You are viewing a plain text version of this content. The canonical link for it is here.
Posted to dev@subversion.apache.org by Daniel Patterson <da...@adaptiveinternational.com> on 2003/05/13 07:47:13 UTC
Best practise for long term repository size management
Greetings,
I've taken the approach of One Big Repository (OBR), in
order to be able to happily copy code between projects
and retain some history (and perhaps, be able to merge
changes back).
However, this has led me to think that I may have created
a bit of a size beast.
Currently, with around 10-15 people actively using the
repository, it's growing at the rate of around 20M/day.
The reason for this is mostly the kind of files being used
(large Word docs are the main culprit), but I only expect
this rate of growth to increase as more users come online.
Without the ability to "prune" out old data, I fear an
impending point where the database is too large to backup,
and most of the data within it is unchanging historical
data anyway. The database also becomes difficult to manage
(i.e. takes significant time to copy, etc) if the size becomes
too large.
I guess the tradeoff is between database size and amount
of history retained, but some guidance as to the point at
which you draw the line would be useful.
My questions are:
1) Should the OBR approach be discouraged, for the reason
that it may grow to unmanageable volumes?

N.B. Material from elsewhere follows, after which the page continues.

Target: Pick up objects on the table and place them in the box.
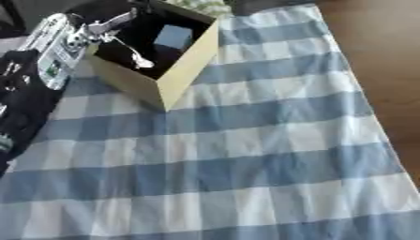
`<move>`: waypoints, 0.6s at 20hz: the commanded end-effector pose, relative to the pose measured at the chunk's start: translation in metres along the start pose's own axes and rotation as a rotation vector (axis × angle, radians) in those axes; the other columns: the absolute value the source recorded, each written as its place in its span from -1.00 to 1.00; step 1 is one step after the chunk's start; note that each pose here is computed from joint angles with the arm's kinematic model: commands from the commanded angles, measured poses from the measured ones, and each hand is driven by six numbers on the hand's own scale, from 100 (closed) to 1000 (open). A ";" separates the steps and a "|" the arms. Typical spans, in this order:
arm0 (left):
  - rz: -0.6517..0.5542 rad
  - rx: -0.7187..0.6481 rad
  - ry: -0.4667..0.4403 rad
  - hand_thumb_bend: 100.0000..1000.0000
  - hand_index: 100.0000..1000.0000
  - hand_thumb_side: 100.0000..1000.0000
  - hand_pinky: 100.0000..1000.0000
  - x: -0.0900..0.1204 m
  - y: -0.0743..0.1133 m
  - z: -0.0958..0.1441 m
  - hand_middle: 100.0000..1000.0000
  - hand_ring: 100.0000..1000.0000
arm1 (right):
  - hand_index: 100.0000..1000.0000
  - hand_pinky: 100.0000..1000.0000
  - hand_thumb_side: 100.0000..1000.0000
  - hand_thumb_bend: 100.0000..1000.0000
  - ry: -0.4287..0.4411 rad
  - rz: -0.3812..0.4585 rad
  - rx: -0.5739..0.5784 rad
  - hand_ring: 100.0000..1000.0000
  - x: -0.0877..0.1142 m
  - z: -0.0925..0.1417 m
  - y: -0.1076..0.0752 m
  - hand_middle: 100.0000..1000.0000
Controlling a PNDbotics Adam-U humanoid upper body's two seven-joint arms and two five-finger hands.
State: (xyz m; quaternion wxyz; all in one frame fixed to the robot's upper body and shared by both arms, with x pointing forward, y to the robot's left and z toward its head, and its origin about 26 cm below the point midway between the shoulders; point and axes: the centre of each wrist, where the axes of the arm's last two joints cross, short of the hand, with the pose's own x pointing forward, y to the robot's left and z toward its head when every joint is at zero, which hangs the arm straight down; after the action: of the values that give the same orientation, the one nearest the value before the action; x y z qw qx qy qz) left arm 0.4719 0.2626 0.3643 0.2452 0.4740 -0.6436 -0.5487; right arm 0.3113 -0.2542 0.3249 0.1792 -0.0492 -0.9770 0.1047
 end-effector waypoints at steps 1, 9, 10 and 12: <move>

2) Is there any reasonable way to archive and prune
unused historical data? (Perhaps "svn obliterate"
will solve this)....
daniel
---------------------------------------------------------------------
To unsubscribe, e-mail: dev-unsubscribe@subversion.tigris.org
For additional commands, e-mail: dev-help@subversion.tigris.org
Re: Best practise for long term repository size management
Posted by Branko Čibej <br...@xbc.nu>.
cmpilato@collab.net wrote:
>Daniel Patterson <da...@adaptiveinternational.com> writes:
>
>
>
>>On Wed, 2003-05-14 at 00:48, kfogel@collab.net wrote:
>>
>>
>>>I just want to echo Francois' point. Your problem is most likely the
>>>Berkeley log files, not the data itself.
>>>
>>>The BDB program is `db_archive', read about it in the sleepcat docs.
>>>
>>>
>>Yes, I'm already doing that. Logfiles aren't really a concern, (they're
>>being archived and stored offline), it's the "strings" database file
>>that's growing at the 20M/day rate. Given that there is no way to
>>shrink that file, or give it an upper bound, what's the best approach to
>>manage it's size?
>>
>>
>
>Switch to RTF instead of native Word docs? At least you have a
>fighting chance of worthwhile deltification. :-)
>
>
Nonsense. You won't get much better deltification from RTF than from
.doc, especially since RFT is much larger to begin with. I just ran a
test (vdelta-test -q, to be precise), comparing two versions of a word
file, between which most of the changes were images (the file contains a
_lot_ of bitmaps).
Here are the results:
version 1 size: 1.55 MiB
version 2 size: 1.6 MiB
delta estimate: 440 kiB (17 windows)
Now, the same files saved as RTF:
version 1 size: 36.4 MiB
version 2 size: 40.7 MiB
delta estimate: 3.0 MiB (417 windows)
3 megs vs. 440k is indeed a great improvement, don't you think? "Big is
beautiful", etc.
Now, maybe my example wasn't very good, given that the files contain
many bitmaps. So I tried the same with a file that contains only one
bitmap, and the only changes between the two versions were review
comments. The file is also a lot smaller.
DOC:
version 1 size: 170.5 kiB
version 2 size: 236.0 kiB
delta estimate: 43.9 kiB (3 windows)
RTF:
version 1 size: 430.6 kiB
version 2 size: 492.9 kiB
delta estimate: 16.7 kiB (5 windows)
Indeed, that's a lot better. However, take into account the fact that
the HEAD version is always stored in full, and you get 279k vs. 508k for
storing two versions of the file, and the break-equal point is around
version 10.
--
Brane Čibej <br...@xbc.nu> http://www.xbc.nu/brane/
---------------------------------------------------------------------
To unsubscribe, e-mail: dev-unsubscribe@subversion.tigris.org
For additional commands, e-mail: dev-help@subversion.tigris.org
Re: Best practise for long term repository size management
Posted by Daniel Berlin <db...@dberlin.org>.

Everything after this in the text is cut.